◆ Action item
Keep the wording of each record exactly the same when you repeat it, and leave out pictures.

Items listed in a dataset:
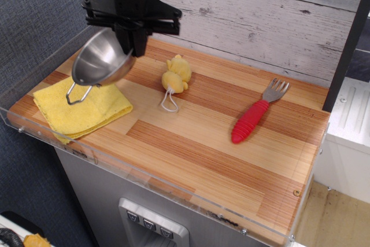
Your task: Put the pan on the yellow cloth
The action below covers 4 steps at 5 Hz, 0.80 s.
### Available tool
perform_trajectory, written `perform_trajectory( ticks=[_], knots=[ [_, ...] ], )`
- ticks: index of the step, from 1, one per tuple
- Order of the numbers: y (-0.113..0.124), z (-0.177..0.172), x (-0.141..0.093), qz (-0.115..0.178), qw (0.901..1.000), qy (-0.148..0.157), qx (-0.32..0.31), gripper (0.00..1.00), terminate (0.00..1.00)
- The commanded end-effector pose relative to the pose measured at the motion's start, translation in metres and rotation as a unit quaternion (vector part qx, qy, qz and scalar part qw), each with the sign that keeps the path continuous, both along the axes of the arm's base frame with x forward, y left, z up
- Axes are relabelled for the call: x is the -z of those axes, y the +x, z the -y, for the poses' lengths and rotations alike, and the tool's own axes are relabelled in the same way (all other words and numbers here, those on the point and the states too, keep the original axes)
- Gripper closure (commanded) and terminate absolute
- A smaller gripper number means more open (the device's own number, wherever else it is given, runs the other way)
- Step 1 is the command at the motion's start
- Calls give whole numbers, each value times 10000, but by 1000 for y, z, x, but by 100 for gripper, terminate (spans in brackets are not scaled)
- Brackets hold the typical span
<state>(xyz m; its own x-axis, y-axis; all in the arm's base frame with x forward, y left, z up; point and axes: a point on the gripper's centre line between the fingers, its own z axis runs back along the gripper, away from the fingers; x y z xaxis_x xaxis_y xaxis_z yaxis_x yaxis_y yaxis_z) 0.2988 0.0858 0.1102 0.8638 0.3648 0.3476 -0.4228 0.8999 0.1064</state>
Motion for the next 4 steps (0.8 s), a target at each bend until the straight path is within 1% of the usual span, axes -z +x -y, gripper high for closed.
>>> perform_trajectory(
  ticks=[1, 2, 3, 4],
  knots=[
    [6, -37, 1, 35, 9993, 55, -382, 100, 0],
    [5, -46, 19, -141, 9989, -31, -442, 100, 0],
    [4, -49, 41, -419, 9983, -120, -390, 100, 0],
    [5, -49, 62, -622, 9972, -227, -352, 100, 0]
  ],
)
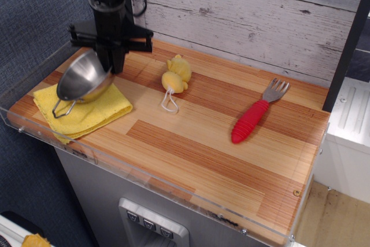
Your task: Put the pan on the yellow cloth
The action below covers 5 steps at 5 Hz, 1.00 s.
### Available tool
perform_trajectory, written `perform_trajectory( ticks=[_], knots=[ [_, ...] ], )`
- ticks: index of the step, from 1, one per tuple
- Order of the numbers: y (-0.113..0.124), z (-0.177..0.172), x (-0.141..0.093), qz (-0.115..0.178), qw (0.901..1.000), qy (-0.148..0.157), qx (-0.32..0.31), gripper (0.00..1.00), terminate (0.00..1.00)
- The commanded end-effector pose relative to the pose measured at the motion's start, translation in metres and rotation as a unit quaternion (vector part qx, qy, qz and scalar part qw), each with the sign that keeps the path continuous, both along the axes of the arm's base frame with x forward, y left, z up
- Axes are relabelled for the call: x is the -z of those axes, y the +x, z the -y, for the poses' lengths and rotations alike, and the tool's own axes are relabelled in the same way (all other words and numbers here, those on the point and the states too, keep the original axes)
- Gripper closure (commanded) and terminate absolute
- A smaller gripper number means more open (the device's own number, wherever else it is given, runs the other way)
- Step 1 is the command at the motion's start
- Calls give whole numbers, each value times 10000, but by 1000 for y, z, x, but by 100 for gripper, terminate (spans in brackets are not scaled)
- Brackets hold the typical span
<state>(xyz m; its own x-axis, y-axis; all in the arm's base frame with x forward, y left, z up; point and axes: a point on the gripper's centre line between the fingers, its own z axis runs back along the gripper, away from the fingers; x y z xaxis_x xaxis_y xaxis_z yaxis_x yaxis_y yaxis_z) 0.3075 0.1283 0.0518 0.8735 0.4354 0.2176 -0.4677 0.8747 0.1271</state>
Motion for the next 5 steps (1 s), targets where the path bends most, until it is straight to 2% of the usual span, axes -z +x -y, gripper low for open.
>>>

◆ Answer section
Your task: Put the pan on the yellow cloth
The action below covers 4 steps at 5 Hz, 0.80 s.
### Available tool
perform_trajectory, written `perform_trajectory( ticks=[_], knots=[ [_, ...] ], )`
- ticks: index of the step, from 1, one per tuple
- Order of the numbers: y (-0.113..0.124), z (-0.177..0.172), x (-0.141..0.093), qz (-0.115..0.178), qw (0.901..1.000), qy (-0.148..0.157), qx (-0.32..0.31), gripper (0.00..1.00), terminate (0.00..1.00)
- The commanded end-effector pose relative to the pose measured at the motion's start, translation in metres and rotation as a unit quaternion (vector part qx, qy, qz and scalar part qw), each with the sign that keeps the path continuous, both along the axes of the arm's base frame with x forward, y left, z up
- Axes are relabelled for the call: x is the -z of those axes, y the +x, z the -y, for the poses' lengths and rotations alike, and the tool's own axes are relabelled in the same way (all other words and numbers here, those on the point and the states too, keep the original axes)
- Gripper closure (commanded) and terminate absolute
- A smaller gripper number means more open (the device's own number, wherever else it is given, runs the other way)
- Step 1 is the command at the motion's start
- Calls give whole numbers, each value times 10000, but by 1000 for y, z, x, but by 100 for gripper, terminate (spans in brackets are not scaled)
- Brackets hold the typical span
<state>(xyz m; its own x-axis, y-axis; all in the arm's base frame with x forward, y left, z up; point and axes: a point on the gripper's centre line between the fingers, its own z axis runs back along the gripper, away from the fingers; x y z xaxis_x xaxis_y xaxis_z yaxis_x yaxis_y yaxis_z) 0.2988 0.0858 0.1102 0.8638 0.3648 0.3476 -0.4228 0.8999 0.1064</state>
Motion for the next 4 steps (0.8 s), a target at each bend until the straight path is within 1% of the usual span, axes -z +x -y, gripper high for closed.
>>> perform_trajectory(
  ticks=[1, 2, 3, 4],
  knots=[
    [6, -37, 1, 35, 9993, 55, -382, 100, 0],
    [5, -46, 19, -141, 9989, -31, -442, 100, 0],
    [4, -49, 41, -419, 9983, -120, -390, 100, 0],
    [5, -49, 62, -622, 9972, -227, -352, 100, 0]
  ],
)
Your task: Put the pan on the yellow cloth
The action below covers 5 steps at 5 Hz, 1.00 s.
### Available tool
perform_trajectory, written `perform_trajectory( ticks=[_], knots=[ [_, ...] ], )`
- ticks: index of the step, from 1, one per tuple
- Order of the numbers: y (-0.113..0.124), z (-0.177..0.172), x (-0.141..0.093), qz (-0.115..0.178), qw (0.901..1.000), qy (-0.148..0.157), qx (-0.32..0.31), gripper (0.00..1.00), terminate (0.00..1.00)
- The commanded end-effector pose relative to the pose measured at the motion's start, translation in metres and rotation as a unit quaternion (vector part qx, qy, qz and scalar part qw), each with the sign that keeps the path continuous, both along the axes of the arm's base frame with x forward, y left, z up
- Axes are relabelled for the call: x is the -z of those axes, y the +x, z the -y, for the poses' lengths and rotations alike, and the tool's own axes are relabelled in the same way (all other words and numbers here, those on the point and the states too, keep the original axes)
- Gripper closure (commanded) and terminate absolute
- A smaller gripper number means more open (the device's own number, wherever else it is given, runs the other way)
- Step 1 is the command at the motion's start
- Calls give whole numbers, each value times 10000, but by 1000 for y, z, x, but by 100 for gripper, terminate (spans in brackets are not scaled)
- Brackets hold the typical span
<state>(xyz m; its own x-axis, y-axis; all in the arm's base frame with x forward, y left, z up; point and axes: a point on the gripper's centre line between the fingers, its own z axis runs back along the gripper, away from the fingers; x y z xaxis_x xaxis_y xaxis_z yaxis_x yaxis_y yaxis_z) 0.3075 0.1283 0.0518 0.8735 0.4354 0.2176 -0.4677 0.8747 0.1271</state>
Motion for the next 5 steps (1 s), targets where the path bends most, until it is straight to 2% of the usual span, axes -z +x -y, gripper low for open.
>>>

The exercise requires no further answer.